Até ao momento foram recebidas cinco propostas- três para o logo e duas para o hino- “um pouco menos do que estávamos à espera”, diz Gisela Batista

A adesão registada até ao momento, “menor do que estávamos à espera”, levou o Serviço Diocesano à Juventude a prolongar até sexta-feira, 28 de agosto, o prazo para a apresentação de propostas para o novo logótipo e hino da juventude diocesana, informou esta manhã a diretora do Serviço Gisela Batista em declarações ao Sítio Igreja Açores.
De acordo com a responsável foram já recebidas três propostas para o logótipo e duas para o hino, mas a organização esperava contar com uma participação mais alargada. O prolongamento do prazo pretende, assim, dar oportunidade a mais jovens de apresentarem as suas ideias, “depois de alguns contactos”.

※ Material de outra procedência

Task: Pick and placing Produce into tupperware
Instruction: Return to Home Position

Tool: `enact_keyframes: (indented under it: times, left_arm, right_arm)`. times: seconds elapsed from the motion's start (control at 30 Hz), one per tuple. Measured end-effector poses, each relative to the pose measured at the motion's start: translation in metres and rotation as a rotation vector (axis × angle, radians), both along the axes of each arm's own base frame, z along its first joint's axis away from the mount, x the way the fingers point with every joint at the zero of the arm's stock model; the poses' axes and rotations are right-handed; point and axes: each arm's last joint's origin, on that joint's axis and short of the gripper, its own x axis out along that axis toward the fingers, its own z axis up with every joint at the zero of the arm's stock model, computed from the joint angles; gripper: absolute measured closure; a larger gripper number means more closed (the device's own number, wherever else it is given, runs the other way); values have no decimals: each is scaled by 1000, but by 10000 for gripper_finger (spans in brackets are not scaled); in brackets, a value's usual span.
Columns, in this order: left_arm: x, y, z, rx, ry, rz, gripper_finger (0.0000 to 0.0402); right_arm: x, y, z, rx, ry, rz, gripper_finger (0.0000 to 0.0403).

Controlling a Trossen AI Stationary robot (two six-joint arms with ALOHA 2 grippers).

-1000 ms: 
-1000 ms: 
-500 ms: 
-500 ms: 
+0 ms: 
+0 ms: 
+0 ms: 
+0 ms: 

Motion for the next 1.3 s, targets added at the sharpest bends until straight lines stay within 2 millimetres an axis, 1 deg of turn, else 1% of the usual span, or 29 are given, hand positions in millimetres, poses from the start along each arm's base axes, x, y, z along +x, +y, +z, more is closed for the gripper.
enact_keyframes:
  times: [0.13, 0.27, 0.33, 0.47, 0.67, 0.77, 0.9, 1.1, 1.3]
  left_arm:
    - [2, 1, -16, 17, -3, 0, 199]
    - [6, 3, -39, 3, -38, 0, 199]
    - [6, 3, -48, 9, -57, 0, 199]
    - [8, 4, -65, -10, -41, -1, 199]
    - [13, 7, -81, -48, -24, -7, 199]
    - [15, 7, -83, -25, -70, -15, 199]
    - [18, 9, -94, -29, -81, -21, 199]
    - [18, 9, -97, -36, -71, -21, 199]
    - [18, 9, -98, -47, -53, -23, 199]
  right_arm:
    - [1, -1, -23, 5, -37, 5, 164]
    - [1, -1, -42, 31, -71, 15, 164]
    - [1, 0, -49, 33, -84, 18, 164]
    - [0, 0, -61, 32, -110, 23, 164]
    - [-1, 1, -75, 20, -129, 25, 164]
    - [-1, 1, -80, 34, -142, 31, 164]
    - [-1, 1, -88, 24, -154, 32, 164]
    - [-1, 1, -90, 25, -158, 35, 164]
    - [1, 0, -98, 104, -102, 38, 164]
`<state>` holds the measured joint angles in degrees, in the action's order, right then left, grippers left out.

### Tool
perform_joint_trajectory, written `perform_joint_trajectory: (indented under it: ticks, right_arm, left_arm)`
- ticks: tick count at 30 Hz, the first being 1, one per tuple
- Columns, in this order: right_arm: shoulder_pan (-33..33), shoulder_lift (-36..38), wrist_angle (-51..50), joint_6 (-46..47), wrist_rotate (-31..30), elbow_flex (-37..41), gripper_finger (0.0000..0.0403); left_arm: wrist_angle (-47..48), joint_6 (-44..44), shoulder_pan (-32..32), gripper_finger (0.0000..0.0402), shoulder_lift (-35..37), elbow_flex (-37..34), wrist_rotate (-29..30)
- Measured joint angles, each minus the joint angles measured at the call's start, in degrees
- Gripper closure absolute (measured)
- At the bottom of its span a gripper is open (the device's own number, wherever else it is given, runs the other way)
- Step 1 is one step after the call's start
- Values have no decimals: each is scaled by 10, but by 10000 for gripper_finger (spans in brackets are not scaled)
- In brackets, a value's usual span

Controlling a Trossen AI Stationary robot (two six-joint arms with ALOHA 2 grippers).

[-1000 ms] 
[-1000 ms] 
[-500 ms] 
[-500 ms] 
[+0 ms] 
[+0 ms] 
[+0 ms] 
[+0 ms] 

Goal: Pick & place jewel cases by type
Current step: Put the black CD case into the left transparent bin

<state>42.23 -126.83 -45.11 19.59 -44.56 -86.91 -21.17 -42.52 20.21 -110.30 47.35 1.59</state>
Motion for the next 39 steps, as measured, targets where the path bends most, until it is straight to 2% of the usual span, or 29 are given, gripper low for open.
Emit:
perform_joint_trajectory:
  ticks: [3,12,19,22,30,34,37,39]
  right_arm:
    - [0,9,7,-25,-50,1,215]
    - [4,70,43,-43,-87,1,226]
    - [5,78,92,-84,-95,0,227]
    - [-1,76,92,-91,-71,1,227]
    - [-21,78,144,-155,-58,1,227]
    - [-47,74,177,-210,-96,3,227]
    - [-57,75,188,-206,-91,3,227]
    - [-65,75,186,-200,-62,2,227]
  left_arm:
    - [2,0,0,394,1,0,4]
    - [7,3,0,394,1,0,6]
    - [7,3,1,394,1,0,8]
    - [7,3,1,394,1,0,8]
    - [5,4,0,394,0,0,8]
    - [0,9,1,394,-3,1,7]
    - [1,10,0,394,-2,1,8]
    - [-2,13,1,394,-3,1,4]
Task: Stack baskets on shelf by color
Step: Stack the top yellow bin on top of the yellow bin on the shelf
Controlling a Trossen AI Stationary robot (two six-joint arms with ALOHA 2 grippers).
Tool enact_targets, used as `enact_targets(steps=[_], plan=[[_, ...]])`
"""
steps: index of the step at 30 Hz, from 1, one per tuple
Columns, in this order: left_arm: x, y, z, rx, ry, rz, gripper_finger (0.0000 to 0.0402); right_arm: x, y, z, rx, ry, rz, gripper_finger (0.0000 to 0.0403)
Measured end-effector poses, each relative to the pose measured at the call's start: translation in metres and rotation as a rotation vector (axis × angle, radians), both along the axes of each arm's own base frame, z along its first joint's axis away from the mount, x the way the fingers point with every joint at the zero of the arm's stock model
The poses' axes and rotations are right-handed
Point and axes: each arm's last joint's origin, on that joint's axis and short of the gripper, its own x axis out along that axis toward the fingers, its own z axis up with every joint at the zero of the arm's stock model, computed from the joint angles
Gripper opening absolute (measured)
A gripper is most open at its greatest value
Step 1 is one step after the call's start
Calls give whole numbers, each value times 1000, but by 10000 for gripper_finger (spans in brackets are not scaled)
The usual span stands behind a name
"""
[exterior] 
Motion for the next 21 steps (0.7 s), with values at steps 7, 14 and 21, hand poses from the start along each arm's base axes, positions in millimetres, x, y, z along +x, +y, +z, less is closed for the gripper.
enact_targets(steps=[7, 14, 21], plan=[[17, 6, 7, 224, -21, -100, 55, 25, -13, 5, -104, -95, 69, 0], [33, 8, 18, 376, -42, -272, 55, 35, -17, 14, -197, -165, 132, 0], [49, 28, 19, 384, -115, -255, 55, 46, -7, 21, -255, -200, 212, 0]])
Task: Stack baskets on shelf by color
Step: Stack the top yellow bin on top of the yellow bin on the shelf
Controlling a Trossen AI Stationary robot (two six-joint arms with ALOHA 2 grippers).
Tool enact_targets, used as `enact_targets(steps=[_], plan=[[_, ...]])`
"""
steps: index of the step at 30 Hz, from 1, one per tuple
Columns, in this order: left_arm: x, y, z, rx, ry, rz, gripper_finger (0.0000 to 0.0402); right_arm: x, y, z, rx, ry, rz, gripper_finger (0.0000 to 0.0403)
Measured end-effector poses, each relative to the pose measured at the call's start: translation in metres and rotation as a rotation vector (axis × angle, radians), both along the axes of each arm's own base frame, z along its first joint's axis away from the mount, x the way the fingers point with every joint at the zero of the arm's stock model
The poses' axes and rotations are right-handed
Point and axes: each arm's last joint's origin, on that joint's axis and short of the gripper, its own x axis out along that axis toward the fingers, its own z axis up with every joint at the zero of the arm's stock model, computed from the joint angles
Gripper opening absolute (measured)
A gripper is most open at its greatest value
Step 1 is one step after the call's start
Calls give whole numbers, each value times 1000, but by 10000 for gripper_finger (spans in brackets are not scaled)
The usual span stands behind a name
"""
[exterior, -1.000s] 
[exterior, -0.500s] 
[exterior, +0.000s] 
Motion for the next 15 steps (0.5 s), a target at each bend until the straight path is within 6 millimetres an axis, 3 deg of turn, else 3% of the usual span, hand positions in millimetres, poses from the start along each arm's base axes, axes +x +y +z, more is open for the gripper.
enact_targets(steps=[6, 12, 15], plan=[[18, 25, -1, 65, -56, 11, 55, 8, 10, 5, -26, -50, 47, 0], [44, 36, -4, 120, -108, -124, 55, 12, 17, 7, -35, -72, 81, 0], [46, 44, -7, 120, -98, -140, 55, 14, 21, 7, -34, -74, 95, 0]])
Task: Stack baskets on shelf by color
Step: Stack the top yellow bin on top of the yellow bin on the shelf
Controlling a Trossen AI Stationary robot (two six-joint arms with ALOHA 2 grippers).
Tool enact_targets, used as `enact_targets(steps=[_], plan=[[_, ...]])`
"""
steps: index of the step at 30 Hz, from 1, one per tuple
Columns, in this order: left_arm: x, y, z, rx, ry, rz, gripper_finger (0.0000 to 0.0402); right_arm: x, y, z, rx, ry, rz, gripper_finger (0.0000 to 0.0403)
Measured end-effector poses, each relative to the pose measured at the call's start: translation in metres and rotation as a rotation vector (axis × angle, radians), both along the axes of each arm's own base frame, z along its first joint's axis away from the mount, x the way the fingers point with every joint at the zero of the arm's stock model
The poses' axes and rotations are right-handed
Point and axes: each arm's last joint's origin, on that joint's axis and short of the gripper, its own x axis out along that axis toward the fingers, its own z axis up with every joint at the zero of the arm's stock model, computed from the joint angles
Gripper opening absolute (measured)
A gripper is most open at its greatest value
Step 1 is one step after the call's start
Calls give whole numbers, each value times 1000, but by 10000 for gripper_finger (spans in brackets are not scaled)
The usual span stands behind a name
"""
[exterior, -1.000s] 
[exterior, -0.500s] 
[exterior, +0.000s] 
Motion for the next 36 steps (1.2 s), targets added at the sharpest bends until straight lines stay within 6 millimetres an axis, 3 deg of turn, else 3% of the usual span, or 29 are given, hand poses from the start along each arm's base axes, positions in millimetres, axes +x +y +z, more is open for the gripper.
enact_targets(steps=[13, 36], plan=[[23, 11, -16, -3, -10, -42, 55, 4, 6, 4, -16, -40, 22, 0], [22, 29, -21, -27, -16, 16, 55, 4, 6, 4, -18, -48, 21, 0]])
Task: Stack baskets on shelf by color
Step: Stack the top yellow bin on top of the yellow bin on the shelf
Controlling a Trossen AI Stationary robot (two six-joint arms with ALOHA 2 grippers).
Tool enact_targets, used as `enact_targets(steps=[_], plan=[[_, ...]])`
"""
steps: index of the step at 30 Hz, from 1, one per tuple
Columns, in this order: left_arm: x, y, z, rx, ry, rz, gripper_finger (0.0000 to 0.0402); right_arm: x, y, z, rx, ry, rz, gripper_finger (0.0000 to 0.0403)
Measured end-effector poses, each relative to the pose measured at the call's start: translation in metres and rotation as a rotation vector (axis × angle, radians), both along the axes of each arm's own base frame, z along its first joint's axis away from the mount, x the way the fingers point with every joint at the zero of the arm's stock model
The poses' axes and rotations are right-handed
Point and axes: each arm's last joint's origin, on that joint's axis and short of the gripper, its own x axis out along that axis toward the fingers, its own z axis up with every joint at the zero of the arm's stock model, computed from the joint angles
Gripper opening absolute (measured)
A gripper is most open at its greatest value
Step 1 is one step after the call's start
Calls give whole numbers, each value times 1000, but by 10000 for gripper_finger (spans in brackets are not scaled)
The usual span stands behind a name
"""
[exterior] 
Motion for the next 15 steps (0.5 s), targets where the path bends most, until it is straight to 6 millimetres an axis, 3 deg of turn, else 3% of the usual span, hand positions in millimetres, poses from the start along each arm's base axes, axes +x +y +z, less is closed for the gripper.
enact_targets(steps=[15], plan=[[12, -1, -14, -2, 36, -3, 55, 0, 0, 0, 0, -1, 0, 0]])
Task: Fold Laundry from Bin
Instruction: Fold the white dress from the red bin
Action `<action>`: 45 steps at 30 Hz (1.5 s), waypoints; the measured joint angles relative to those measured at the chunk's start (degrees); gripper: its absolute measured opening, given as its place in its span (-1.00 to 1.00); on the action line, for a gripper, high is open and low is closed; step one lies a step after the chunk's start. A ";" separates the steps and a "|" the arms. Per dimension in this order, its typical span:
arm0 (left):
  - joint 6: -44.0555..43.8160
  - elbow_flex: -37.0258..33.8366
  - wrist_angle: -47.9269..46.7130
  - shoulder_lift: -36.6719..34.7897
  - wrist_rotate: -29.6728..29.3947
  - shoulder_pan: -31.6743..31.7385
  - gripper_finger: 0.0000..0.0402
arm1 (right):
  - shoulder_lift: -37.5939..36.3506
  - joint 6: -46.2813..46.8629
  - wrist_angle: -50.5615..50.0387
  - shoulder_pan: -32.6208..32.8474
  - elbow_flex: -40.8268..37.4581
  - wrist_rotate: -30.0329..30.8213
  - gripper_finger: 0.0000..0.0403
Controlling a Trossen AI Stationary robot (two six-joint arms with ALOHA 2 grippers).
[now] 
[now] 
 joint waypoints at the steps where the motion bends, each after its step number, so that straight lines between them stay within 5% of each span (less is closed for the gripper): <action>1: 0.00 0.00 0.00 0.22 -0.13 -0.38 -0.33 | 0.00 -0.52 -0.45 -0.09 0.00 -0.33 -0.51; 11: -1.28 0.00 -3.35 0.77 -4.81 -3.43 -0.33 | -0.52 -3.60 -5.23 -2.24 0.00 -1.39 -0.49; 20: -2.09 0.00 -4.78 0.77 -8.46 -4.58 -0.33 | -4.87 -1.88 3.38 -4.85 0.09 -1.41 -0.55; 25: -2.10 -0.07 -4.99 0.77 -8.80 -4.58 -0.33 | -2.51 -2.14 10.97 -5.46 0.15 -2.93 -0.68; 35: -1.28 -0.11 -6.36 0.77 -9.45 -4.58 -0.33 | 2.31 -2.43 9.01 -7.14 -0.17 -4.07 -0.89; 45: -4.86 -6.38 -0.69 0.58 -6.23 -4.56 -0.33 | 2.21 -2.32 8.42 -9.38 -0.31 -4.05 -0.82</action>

As propostas serão posteriormente avaliadas por dois júris distintos, um para o logótipo e outro para o hino. Os resultados serão apresentados em setembro, durante o II Encontro Diocesano. Os jovens participantes no Encontro do Pico apenas serão chamados a intervir na decisão caso se verifique um empate na votação dos respetivos jurados.
O Encontro do Pico, que decorrerá de 4 a 6 de setembro, será também um momento importante de preparação do caminho da juventude diocesana. Segundo Gisela Batista, o principal objetivo é “o encontro com Cristo”, sendo que todas as atividades e dinâmicas previstas partem desse propósito.
Ao longo do encontro, os jovens serão convidados a “sonhar juntos as atividades da juventude”, mas também a começar a preparar a chamada “aldeia” que será concretizada em 2027, de 19 a 23 de julho na ouvidoria da Povoação, na ilha de São Miguel. A proposta passa por “construir, desenhar e sonhar uma aldeia onde todos tenham lugar”, adianta Gisela Batista.
“Queremos que a diocese seja casa onde todos tenham lugar” é, nas palavras da responsável, uma das ideias centrais deste processo. Cada jovem é chamado a levar a experiência da sua própria “aldeia” para que, em conjunto, seja possível “sonharmos juntos uma aldeia comum”.
O processo pretende ainda valorizar a escuta: “escutar a aldeia”, afirma a diretora do Serviço Diocesano à Juventude, num caminho que procura envolver os jovens na construção das propostas e atividades que marcarão a vida da juventude diocesana nos próximos anos.